The Corsi Block Tap** Test (CBTT) (Kessels et al. 2000), also administered through the Psychology Experiment Building Language, was used for visuospatial training. This visuospatial working memory task instructs participants to memorize sequences of locations for squares on the screen. For any trial, nine blue square blocks were presented on the screen, and then, a certain number of the squares sequentially lit up in yellow, one at a time. Participants were instructed to memorize the sequence, and then click on the blocks in the same sequence. Difficulty of the task was manipulated through the number of blocks to be memorized per trial (i.e., ‘span’), the maximum of which was nine blocks. Its difficulty level was continuously adjusted based on performance to ensure challenge and cortical engagement (Thibaut et al. 2017), but set to 20 min to minimize participant boredom while maximizing repeated exposure. Three practice trials at a sequence length of three blocks introduced the task for each participant. Following practice, all participants started with a sequence of four blocks, and increased by one when participants completed two correct trials in a row until maximum difficulty of nine blocks was reached. Once a nine-block sequence was reached, it remained at nine-block sequences per trial for the rest of the training. The longest sequence reached during the training session and the accuracy for each trial (i.e., percentage of blocks correctly tapped out of the total) were measured.

Experimental design

Participants were assigned to one of two groups: a control group (n = 28; mean age = 21.4; 10 females) or a training group (n = 25; mean age = 21.5; 17 females). Due to protocol limitations associated with COVID-19, group assignment was not randomized and groups were collected at two different time periods at two different sites. Mental rotation was assessed before and after a 20-min period.

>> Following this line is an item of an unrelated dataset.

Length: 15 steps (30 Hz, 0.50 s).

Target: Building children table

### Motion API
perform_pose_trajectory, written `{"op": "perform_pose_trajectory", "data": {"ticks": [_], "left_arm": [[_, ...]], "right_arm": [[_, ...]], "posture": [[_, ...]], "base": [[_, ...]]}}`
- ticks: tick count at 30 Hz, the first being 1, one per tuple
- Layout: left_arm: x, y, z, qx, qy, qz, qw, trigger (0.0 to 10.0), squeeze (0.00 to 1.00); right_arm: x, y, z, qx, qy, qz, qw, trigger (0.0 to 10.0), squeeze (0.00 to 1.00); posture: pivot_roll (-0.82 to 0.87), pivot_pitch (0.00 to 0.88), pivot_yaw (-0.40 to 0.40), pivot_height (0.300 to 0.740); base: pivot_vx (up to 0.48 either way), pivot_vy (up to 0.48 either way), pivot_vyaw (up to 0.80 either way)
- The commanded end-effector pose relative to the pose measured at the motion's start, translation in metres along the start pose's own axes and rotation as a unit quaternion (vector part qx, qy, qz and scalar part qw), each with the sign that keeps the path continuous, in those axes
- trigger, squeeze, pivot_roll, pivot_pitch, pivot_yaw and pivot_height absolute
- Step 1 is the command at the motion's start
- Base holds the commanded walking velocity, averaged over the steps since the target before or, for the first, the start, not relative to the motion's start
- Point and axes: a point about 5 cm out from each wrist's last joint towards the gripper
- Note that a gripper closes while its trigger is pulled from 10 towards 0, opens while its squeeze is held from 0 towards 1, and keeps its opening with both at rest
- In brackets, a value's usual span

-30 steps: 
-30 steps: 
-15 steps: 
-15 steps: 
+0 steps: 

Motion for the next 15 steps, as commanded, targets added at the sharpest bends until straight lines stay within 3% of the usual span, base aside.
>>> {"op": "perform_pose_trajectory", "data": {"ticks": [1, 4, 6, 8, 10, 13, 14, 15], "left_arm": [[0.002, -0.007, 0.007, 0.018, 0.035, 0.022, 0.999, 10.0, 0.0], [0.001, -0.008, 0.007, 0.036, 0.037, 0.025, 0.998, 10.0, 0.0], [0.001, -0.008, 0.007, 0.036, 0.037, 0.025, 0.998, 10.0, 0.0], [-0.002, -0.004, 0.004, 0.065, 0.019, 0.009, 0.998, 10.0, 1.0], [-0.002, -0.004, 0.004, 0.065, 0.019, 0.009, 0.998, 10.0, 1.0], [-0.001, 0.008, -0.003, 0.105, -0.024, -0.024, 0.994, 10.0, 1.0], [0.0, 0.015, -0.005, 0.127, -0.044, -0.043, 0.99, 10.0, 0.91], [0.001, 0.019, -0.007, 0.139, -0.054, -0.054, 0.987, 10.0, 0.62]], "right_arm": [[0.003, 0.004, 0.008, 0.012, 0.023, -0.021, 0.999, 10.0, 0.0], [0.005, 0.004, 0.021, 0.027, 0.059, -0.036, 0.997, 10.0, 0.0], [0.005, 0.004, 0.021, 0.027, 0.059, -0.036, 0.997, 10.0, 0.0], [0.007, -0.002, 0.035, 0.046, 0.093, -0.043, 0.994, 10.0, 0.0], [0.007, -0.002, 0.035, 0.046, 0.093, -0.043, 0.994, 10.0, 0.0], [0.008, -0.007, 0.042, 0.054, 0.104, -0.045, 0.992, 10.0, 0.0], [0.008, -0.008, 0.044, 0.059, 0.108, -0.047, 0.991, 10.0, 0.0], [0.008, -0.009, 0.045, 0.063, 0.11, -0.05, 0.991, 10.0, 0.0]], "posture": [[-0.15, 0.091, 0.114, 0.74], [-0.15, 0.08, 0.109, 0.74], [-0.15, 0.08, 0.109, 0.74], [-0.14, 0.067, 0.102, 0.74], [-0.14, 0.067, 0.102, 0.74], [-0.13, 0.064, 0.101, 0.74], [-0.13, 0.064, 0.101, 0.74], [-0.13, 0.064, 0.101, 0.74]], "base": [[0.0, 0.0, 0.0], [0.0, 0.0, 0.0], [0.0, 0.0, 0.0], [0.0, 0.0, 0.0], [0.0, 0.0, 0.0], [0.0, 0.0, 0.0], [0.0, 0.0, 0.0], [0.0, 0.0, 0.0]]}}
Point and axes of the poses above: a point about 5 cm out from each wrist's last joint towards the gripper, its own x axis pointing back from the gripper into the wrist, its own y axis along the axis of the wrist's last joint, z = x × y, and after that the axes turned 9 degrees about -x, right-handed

For the training group, this included a 20-min session of the CBTT. For the control group, this included a 20-min session where participants completed a 21-question personality trait survey on suggestibility (the short version of the Multidimensional Iowa Suggestibility Scale) (Kotov et al. 2004), an active control condition to keep participants in the control group engaged on a computer screen with minimal visuospatial demands.

Statistical analysis

Our primary analysis used a linear mixed-effects model to analyze how average reaction time on the mental rotation task changed as a function of group (CBTT training vs. control). In the model, we tested for fixed effects of time (pre vs. post) and group (control vs. CBTT training), as well as an interaction between time and group, with sex as a control variable. To ensure that variances in the response variable, reaction time, were equal between groups we log-transformed the data. A Levene test was used to examine if the assumption of homogeneity of variance was met. Sex was a control variable based on previous research indicating sex differences in mental rotation (Falter et al. 2006; Jansen and Heil 2009; Kail et al. 1979; Tapley and Bryden 1977; Zapf et al. 2015). Random effects included intercepts by participant.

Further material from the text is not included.